- What the exercise asks -
Where does the word "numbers" appear in the data? Copy every line that holds it.

----------------------------------------

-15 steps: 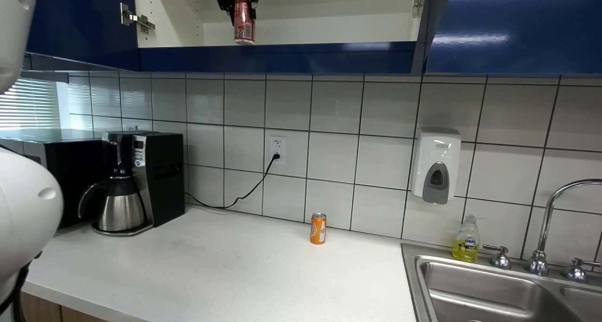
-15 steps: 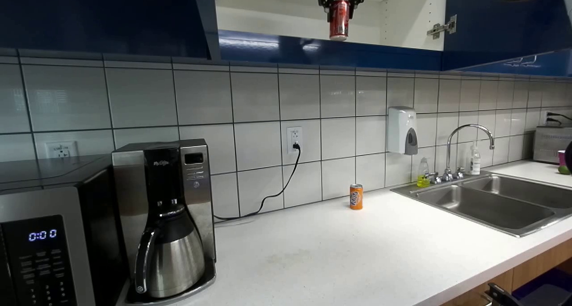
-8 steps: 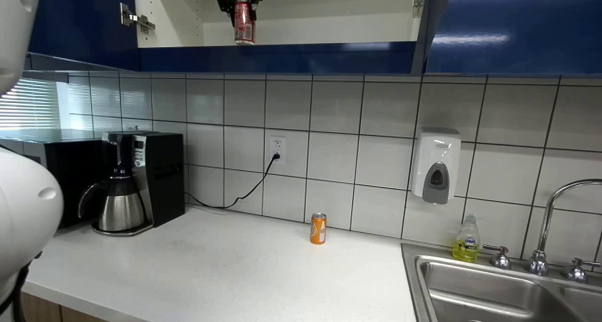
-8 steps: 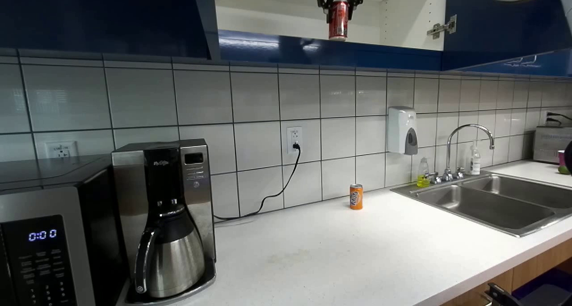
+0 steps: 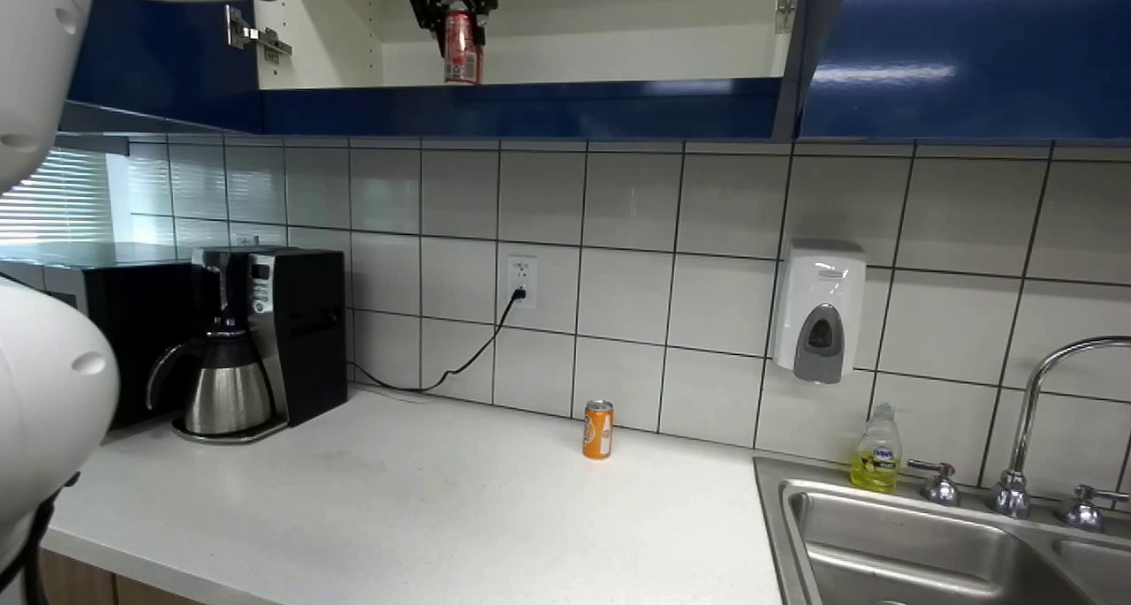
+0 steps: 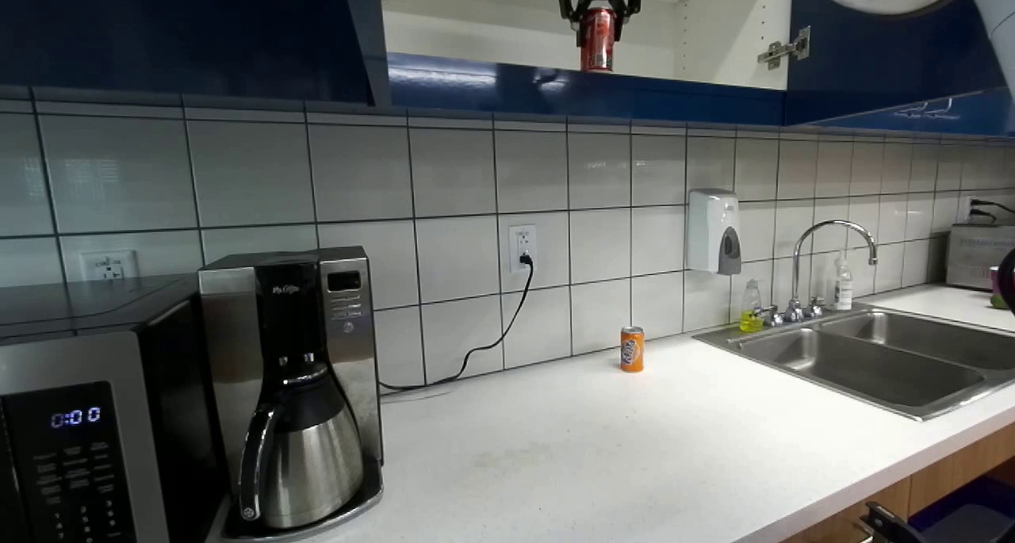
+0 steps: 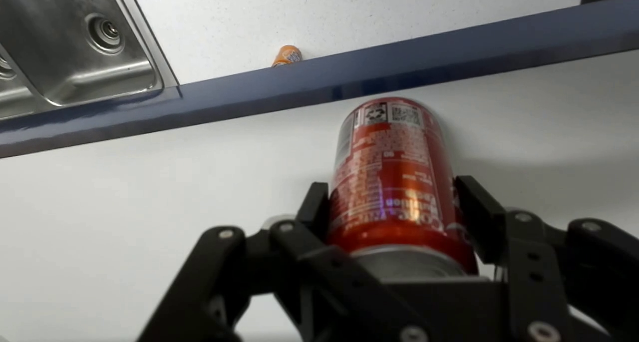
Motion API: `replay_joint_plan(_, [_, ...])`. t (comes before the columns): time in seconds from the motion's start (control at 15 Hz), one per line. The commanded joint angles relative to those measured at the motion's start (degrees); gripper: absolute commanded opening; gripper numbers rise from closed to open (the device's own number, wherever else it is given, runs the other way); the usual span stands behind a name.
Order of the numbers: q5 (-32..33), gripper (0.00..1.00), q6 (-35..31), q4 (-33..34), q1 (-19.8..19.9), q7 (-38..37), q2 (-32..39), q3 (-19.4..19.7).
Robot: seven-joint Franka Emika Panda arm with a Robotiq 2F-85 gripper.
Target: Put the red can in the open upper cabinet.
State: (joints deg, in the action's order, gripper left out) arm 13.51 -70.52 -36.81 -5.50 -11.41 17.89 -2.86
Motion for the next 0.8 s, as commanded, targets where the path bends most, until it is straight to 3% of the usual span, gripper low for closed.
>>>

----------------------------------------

- Response -
Motion API: `replay_joint_plan(_, [_, ...])`. t (comes before the columns): time in seconds from the motion's start (control at 15 Hz), one per line. The commanded joint angles relative to those measured at the motion's start (degrees); gripper: absolute commanded opening; gripper numbers rise from closed to open (the device's own number, wherever else it is given, runs the other way); the usual span stands behind a name.
Order of the numbers: q5 (-32..33), gripper (0.00..1.00), q6 (-35..31), q4 (-33..34), q1 (-19.8..19.9), q7 (-38..37), q2 (-32..39), q3 (-19.4..19.7).

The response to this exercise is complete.